万古碑神色黯然,再次叹了口气,说道:“若是放在以往,李安此举的确是十恶不赦的重罪,定当严惩不贷。可如今形势大不相同,皇上如今已经病危,此事目前知晓的人还未超过三个,但过不了几日,消息必定会在朝堂上传开。李家在朝中势力盘根错节,不是只有一个李安,李家门生故吏多如牛毛。多年来,几位皇子为了争夺皇位,对世家大臣各种拉拢手段。明争暗斗,频频出手,致使如今的朝堂早已千疮百孔,摇摇欲坠。一旦武帝驾崩的消息坐实,几个皇子必定会为了皇位兵戎相见。在这种局势下,几位皇子都会对李家拉拢,收为己用,这点事情对于皇位来说太微不足道了。只怕到时候倒霉的是我们万家,”
李阳听闻心中一紧,忍不住向万古碑问道:“万大人,不是说皇上身体还不错嘛?怎么会突然病危呢?难道是‘最相思’的原因”
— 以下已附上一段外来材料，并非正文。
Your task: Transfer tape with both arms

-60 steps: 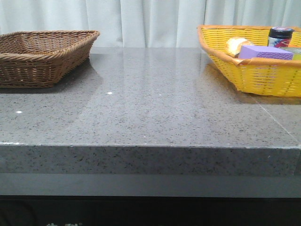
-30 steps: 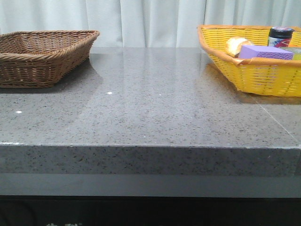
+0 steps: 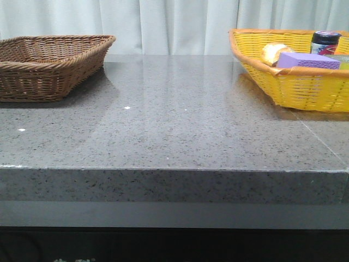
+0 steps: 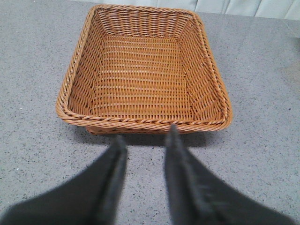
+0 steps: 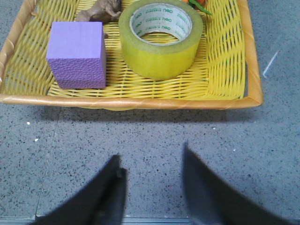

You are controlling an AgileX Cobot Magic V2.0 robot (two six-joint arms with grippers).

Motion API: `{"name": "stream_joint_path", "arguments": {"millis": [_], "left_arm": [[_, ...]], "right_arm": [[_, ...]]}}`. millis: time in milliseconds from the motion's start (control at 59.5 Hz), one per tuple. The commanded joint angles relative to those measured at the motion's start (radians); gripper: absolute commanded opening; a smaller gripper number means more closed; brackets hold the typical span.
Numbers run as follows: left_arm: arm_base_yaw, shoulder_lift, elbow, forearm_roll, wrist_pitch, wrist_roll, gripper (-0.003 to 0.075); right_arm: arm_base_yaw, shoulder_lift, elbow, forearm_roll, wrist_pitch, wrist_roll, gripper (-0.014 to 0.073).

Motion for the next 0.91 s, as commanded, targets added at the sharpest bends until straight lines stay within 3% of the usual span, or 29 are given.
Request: {"name": "stream_joint_path", "arguments": {"millis": [0,67,353,705,890], "left_arm": [[0.002,0.006,-0.033,-0.013,-0.071,0.007,0.0465],[0.002,0.006,-0.033,-0.013,-0.071,0.007,0.0502],[-0.034,0.006,-0.033,-0.027,-0.082,0.015,0.0489],[-0.373,0.007,-0.033,-0.032,-0.083,0.071,0.0489],[-0.496,0.007,-0.033,-0.032,-0.081,0.071,0.0489]], "right_arm": [[-0.004,0.005,-0.028,-0.016,-0.056,-0.001,0.0531],[-0.004,0.005,-0.028,-0.016,-0.052,-0.001,0.0557],[-0.004,0.021,-0.057,-0.026,-0.04,-0.001,0.0551],[-0.072,0.28,-0.33,-0.048,0.074,0.033,0.0551],[-0.139,0.467,-0.502,-0.045,0.175,0.033,0.055]]}}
万古碑微微点头,脸上露出一丝无奈与叹息,说道:“唉,你猜得没错。皇上身边的太监跟我说,如今皇上每日吸食‘最相思’,一天竟要吸食一百多根。如此毫无节制,身体怎能承受得住。短短两三个月,便把自己折腾到这般田地。恐怕有心人会拿我,进贡的最相思为借口,万家如今已经是岌岌可危了。”
李阳听闻,不禁惊叹道:“这武帝磕药简直不要命了,到底是皇帝,身边没有人能管他,才两三个月就把自己玩完了。”